TASK: For the word "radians", search the records and show each line in which it occurs.

(Recorded data)

___

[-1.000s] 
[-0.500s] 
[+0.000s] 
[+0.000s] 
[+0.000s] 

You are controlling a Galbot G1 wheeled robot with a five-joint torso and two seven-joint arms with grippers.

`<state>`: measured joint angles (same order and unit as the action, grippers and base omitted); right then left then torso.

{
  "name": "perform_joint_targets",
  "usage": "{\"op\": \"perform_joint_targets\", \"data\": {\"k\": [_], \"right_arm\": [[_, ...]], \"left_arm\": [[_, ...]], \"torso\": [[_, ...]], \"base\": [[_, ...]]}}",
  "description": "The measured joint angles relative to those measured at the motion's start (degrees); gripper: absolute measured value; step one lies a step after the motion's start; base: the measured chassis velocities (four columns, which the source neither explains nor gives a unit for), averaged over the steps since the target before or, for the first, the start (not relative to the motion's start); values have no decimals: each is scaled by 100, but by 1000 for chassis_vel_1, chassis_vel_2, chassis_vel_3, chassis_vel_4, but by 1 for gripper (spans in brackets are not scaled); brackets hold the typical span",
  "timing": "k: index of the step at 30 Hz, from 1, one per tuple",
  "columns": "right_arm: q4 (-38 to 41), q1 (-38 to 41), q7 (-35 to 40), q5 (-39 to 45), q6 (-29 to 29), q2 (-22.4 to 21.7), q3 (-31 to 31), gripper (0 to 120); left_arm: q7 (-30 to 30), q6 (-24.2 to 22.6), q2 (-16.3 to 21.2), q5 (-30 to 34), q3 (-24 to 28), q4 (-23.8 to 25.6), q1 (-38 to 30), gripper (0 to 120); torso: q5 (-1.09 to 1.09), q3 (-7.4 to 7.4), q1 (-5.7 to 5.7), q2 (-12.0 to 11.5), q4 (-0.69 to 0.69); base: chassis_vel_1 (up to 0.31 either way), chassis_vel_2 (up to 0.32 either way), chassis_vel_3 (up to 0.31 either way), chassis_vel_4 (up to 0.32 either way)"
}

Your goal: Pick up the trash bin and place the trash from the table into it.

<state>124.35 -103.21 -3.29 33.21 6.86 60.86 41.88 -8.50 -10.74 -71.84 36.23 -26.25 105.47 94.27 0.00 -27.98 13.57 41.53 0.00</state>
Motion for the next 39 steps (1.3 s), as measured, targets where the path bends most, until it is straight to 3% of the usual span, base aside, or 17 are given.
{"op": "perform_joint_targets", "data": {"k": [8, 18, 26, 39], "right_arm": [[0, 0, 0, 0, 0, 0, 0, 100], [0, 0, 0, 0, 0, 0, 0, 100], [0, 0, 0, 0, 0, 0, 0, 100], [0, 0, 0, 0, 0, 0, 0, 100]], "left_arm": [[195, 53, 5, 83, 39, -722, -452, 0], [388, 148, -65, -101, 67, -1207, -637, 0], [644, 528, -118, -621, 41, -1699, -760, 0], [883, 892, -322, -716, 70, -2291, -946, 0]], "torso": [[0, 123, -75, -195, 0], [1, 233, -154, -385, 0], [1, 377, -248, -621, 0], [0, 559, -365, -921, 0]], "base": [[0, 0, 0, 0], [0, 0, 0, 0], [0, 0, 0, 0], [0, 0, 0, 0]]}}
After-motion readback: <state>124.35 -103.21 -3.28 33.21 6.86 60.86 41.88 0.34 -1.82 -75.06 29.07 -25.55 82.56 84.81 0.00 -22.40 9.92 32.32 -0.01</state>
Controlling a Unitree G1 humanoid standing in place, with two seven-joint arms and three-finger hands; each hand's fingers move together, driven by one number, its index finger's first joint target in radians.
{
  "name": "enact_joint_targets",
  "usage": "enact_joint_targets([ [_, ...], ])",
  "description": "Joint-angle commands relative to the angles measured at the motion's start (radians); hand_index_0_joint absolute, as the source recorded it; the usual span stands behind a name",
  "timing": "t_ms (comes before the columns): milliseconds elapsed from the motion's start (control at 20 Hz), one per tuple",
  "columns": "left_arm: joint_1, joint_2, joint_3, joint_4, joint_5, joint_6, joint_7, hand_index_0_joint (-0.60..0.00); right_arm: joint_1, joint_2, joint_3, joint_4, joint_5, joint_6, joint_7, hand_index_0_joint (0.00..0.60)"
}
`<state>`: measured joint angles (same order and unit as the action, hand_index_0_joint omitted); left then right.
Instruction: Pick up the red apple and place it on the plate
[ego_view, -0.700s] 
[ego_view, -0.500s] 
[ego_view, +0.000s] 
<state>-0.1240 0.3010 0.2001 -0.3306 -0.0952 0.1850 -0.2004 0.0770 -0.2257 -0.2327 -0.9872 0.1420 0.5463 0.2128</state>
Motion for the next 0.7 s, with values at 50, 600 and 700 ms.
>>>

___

EXERCISE OUTPUT:
Controlling a Unitree G1 humanoid standing in place, with two seven-joint arms and three-finger hands; each hand's fingers move together, driven by one number, its index finger's first joint target in radians.
  "description": "Joint-angle commands relative to the angles measured at the motion's start (radians); hand_index_0_joint absolute, as the source recorded it; the usual span stands behind a name",

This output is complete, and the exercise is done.